──────── EXTRACTED ENTRIES ────────
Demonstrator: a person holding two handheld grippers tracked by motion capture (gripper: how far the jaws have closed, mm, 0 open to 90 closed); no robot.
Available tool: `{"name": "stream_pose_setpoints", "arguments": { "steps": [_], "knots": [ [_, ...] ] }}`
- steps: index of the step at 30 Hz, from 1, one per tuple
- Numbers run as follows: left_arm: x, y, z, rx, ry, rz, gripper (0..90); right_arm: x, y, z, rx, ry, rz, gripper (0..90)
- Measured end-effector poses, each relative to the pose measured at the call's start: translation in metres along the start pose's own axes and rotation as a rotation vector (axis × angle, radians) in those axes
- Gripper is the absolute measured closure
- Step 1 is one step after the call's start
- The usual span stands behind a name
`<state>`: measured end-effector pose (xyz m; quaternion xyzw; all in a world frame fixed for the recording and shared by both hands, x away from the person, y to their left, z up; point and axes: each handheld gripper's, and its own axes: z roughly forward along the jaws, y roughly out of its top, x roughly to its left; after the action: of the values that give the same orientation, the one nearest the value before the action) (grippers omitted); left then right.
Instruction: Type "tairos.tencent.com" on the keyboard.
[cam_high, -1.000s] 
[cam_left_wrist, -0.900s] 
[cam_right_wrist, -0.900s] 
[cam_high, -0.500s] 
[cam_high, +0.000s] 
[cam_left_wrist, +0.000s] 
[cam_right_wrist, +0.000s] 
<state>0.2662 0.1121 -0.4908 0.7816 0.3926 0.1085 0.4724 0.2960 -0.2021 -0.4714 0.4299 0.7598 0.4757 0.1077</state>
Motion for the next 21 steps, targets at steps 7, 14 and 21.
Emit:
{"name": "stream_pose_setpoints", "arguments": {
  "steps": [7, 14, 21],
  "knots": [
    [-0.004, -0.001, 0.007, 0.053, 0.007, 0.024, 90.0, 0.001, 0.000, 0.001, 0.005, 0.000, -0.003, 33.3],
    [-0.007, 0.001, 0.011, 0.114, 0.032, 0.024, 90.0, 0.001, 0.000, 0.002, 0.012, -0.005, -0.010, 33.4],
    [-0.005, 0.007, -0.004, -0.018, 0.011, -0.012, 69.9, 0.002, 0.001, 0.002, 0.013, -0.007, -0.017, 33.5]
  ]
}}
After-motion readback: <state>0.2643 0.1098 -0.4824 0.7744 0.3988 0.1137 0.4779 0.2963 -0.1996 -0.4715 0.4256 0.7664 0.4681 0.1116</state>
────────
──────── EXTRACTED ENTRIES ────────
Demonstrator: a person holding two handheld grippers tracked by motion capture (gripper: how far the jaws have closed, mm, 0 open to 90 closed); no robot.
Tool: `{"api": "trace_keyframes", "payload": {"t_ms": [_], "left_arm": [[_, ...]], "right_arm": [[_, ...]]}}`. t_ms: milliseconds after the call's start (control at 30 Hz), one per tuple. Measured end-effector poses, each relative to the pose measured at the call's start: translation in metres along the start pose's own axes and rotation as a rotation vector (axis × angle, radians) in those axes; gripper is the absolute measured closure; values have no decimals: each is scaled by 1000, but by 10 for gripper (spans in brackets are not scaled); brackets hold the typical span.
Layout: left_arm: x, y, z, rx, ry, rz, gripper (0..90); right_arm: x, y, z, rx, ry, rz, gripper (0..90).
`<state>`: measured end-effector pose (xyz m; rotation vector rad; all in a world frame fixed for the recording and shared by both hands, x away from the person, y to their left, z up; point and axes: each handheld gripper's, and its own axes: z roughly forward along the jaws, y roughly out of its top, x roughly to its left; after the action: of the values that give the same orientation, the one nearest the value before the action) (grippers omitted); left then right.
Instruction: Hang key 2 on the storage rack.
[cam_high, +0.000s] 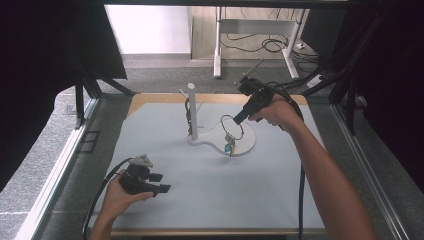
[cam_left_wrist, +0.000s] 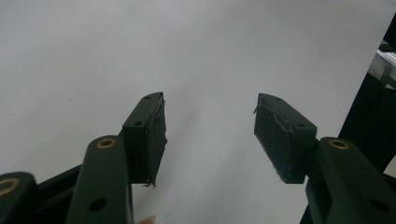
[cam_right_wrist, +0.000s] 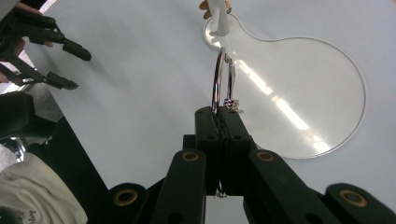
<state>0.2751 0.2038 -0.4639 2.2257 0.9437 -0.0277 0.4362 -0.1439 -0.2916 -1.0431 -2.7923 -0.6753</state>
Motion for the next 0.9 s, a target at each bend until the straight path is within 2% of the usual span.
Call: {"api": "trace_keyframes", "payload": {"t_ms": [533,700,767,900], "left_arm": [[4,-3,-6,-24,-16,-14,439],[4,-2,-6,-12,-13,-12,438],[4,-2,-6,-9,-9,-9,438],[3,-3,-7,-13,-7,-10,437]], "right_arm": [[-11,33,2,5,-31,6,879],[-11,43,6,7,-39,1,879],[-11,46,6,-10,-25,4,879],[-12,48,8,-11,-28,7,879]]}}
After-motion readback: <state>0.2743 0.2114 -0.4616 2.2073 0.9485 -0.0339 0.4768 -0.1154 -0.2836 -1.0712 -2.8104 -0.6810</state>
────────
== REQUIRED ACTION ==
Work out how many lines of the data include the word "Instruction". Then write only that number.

== TASK RESPONSE ==
2